The task ▸
Only the lines below from the one containing "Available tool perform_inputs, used" to the one containing "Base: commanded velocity" should be repeated, both included and unchanged.

Collected data ▸
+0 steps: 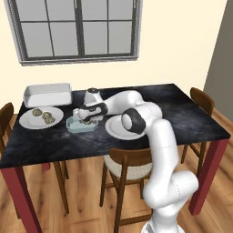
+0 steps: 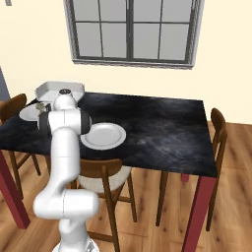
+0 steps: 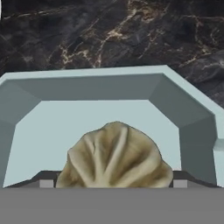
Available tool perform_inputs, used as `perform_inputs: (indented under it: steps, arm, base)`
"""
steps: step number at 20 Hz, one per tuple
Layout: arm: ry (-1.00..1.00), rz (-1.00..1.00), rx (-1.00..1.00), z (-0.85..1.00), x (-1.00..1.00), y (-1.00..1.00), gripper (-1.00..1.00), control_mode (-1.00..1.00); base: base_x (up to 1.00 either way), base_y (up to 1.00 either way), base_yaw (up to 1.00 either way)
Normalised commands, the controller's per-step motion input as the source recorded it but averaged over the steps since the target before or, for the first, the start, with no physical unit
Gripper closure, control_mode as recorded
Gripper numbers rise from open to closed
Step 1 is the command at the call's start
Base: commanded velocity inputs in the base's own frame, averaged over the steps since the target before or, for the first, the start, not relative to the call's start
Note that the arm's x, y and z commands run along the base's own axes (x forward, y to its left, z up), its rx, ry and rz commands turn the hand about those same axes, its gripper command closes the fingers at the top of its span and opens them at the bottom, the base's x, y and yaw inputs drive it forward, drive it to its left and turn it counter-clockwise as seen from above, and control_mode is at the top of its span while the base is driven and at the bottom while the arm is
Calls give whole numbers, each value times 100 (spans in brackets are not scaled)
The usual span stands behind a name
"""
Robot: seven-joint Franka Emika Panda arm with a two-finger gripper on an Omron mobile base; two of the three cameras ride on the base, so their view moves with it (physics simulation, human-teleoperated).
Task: Place two dumplings into each of the tupperware containers and then place the containers in the fridge.
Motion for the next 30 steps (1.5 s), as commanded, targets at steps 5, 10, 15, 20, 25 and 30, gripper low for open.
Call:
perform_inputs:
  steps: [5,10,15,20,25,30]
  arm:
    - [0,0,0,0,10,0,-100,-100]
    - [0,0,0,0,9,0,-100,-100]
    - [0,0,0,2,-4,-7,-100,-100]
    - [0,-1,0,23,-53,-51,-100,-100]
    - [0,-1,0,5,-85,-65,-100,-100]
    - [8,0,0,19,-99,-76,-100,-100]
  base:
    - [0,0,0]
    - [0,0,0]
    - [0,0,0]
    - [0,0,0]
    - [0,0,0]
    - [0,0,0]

Response to the exercise ▸
Available tool perform_inputs, used as `perform_inputs: (indented under it: steps, arm, base)`
"""
steps: step number at 20 Hz, one per tuple
Layout: arm: ry (-1.00..1.00), rz (-1.00..1.00), rx (-1.00..1.00), z (-0.85..1.00), x (-1.00..1.00), y (-1.00..1.00), gripper (-1.00..1.00), control_mode (-1.00..1.00); base: base_x (up to 1.00 either way), base_y (up to 1.00 either way), base_yaw (up to 1.00 either way)
Normalised commands, the controller's per-step motion input as the source recorded it but averaged over the steps since the target before or, for the first, the start, with no physical unit
Gripper closure, control_mode as recorded
Gripper numbers rise from open to closed
Step 1 is the command at the call's start
Base: commanded velocity inputs in the base's own frame, averaged over the steps since the target before or, for the first, the start, not relative to the call's start

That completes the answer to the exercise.